On 3 July 2017, the plaintiff filed an Originating Process commencing these proceedings, joining the first, second and third defendants, and seeking leave pursuant to (CTH) Corporations Act 2001 s 237 to bring proceedings on behalf of the first defendant against the second and third defendants; orders that the second and third defendants pay compensation to the first defendant for the second defendant's breach of director's duties and the third defendant's knowing concern therein (although it seems likely that it was intended to be the other way around); a declaration that the first defendant's affairs had been conducted in a manner that was oppressive of her within the meaning of s 232 and/or s 461(1)(f); and an order pursuant to s 233 for the compulsory purchase of her shareholding in the first defendant; or alternatively that the first defendant be wound up on the just and equitable ground. The Originating Process was amended on 1 August 2017 to correct the transposition of defendants to which I have already referred, and to seek declarations that the third defendant had breached his director's duties and the second defendant had been knowingly concerned therein.

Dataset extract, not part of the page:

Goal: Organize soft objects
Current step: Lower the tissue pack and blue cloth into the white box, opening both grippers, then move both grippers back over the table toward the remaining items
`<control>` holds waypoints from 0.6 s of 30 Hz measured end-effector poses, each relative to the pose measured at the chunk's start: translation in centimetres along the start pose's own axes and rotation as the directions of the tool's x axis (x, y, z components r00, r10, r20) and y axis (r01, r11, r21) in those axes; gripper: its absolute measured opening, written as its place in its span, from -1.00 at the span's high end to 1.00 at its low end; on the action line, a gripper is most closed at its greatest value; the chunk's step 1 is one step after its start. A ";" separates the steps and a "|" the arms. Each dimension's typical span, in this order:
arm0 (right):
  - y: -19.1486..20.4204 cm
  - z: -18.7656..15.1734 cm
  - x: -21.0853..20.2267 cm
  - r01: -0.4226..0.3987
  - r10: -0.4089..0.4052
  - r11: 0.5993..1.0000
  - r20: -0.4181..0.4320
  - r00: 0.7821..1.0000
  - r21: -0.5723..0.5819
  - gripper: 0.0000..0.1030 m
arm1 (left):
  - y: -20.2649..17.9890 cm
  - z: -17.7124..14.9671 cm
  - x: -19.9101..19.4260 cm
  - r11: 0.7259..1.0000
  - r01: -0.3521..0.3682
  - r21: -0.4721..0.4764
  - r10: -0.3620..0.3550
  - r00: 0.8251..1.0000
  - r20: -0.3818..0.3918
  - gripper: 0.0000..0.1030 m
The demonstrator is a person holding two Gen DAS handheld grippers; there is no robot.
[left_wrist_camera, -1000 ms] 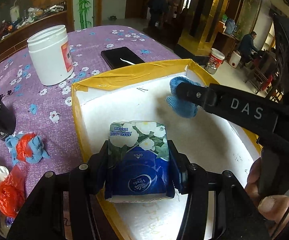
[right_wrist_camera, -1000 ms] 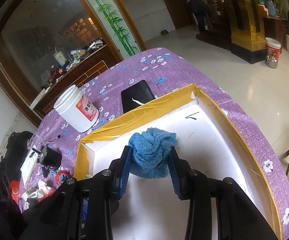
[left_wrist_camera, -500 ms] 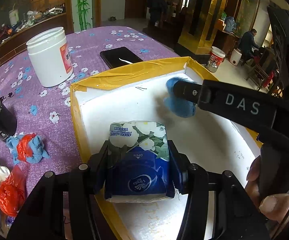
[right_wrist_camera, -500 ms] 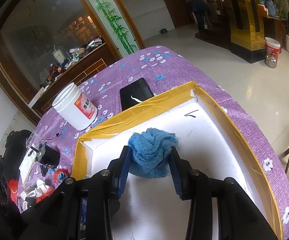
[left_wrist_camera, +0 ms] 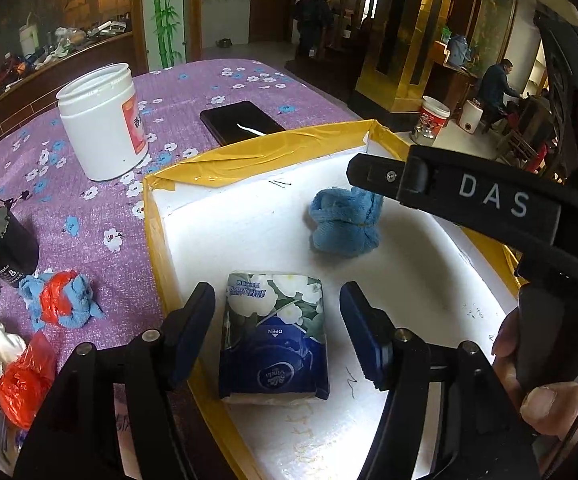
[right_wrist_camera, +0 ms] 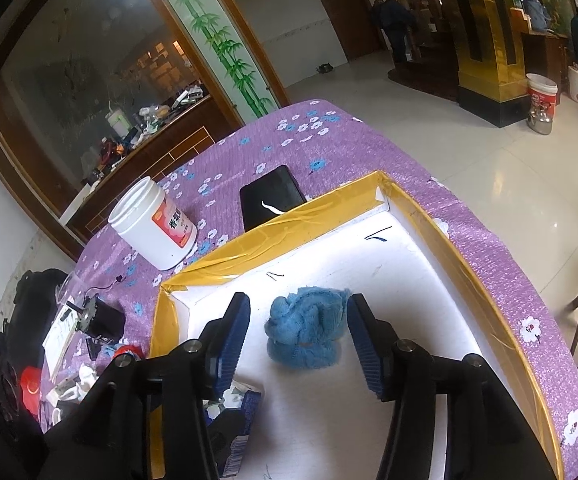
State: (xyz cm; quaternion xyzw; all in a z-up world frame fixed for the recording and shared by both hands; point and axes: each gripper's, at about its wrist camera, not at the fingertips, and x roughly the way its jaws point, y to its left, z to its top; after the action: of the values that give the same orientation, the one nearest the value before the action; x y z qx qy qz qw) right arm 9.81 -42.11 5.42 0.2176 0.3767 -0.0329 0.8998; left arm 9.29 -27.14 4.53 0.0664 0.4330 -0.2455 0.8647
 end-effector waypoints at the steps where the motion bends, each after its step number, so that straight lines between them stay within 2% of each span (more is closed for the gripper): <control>1: 0.0 0.0 -0.1 -0.001 0.001 1.000 0.003 1.000 0.001 -0.05 | -0.1 0.0 -0.1 1.000 0.002 -0.001 -0.002 1.000 0.002 -0.23; 9: -0.2 0.2 -0.9 -0.005 0.005 1.000 0.036 0.999 0.014 -0.05 | -0.3 0.4 -1.9 1.000 0.014 -0.016 -0.014 1.000 0.016 -0.24; 14: -0.3 0.4 -2.0 -0.014 0.012 1.000 0.090 0.996 0.020 -0.05 | -0.6 0.1 -4.2 1.000 0.018 -0.001 -0.018 0.999 0.034 -0.24; 18: -0.5 0.4 -2.6 -0.023 0.020 0.999 0.098 0.995 0.033 -0.07 | -0.3 -0.6 -6.0 1.000 0.013 0.014 -0.014 0.999 0.045 -0.24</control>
State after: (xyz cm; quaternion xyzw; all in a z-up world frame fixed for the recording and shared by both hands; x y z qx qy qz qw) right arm 8.11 -42.94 7.27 0.2351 0.3295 -0.0402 0.9135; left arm 5.69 -25.02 8.95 0.0640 0.4121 -0.2559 0.8721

The proceedings continued on pleadings and are now constituted by an Amended Statement of Claim, claim (1) in which seeks an order, pursuant to Corporations Act, s 237, that the plaintiff have leave to bring proceedings on behalf of the first defendant against the second, third, and fourth defendants. By a notice of motion filed on 14 February 2018, the plaintiff seeks leave to further amend the Amended Statement of Claim, the substance of the amendment being to join and seek relief against the proposed fifth defendant. The present hearing is concerned with the claim (1) for relief in the Amended Statement of Claim, for leave pursuant to Corporations Act, s 237 to bring a derivative action, and the Notice of Motion for leave to further amend the Statement of Claim.

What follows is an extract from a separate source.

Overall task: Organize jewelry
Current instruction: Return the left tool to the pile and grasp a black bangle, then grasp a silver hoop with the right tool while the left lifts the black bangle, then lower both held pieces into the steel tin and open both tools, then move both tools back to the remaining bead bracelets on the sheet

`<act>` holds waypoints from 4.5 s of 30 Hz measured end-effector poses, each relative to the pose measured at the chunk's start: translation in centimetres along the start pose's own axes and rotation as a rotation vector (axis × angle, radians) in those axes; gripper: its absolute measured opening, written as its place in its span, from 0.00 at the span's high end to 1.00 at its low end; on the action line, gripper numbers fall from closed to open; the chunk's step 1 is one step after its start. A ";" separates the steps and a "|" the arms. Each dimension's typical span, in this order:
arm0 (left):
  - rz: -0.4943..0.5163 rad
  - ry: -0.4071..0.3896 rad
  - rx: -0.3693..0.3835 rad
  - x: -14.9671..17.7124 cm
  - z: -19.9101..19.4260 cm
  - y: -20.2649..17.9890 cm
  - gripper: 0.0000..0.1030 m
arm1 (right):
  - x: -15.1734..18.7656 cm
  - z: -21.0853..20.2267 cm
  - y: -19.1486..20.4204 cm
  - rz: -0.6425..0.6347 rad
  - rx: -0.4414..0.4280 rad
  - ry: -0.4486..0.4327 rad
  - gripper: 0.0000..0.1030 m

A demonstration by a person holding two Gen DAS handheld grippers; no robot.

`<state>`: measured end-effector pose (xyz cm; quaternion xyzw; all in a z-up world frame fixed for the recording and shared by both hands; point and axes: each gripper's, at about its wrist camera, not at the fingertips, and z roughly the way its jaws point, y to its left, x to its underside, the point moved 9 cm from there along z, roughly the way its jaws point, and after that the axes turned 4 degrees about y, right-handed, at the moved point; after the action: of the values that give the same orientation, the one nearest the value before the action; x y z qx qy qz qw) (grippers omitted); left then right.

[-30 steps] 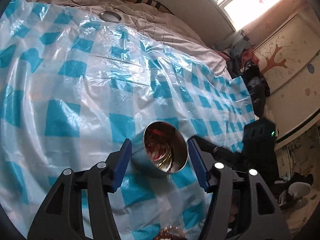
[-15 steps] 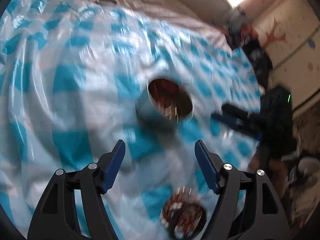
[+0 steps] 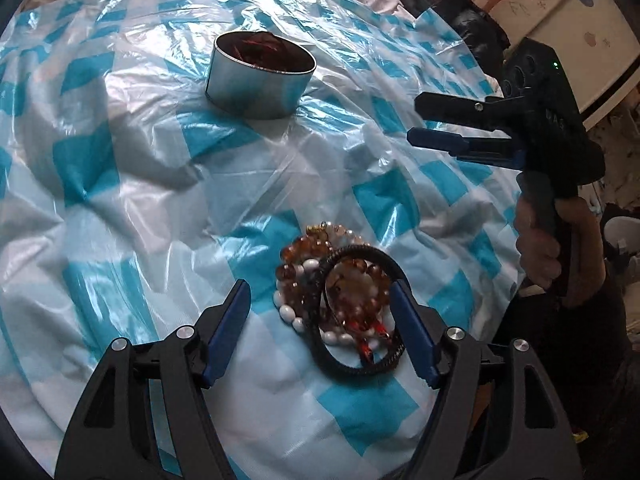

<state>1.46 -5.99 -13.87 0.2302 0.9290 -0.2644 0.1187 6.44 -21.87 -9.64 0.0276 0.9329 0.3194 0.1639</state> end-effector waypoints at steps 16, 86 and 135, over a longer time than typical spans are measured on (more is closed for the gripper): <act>-0.065 -0.007 0.067 1.0 0.1 0.5 0.92 | 1.3 -0.2 1.7 -0.036 -0.013 0.016 0.21; -0.212 -0.299 0.035 -16.3 -4.5 3.2 0.92 | -8.3 -4.1 0.7 0.008 -0.090 -0.244 0.92; -0.063 -0.013 -0.056 -4.6 1.1 1.1 0.51 | -0.5 0.2 1.6 -0.187 0.182 -0.063 0.27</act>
<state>6.04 -7.41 -13.67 0.1958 0.9420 -0.2435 0.1228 6.87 -20.50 -8.70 -0.0347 0.9510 0.2155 0.2191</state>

The matters of complaint in the proceedings have been helpfully summarised in the submissions of the third and fourth defendants as involving seven main allegations. In summary, the plaintiff complains first and foremost, that the directors of the first defendant, have in causing or permitting the establishment of the Jimmy's Recipe Gateway restaurant using a get-up and style substantially the same as that of the Jimmy's Recipe Galleries Restaurant, used or allowed to be used the intellectual property of the first defendant, and a corporate opportunity which, if they were to exploit it, they were bound to exploit only for the benefit of the first defendant instead of for the benefit of the second defendant, and indirectly the third defendant. In addition, there are complaints that the directors have caused the first defendant to pay invoices addressed to the second defendant; that they have increased the salaries they draw from the first defendant without her approval and without, so it is said, the requisite approval of a general meeting for directors' remuneration; that they have caused or permitted employees of the first defendant to work for the second defendant; that they have terminated the plaintiff's father's appointment as the company's accountant; that they have denied her access to the company's books and records; and that they have drawn down on their loan accounts in the company, including to fund their defence in these proceedings, without repaying the plaintiff's loan accounts.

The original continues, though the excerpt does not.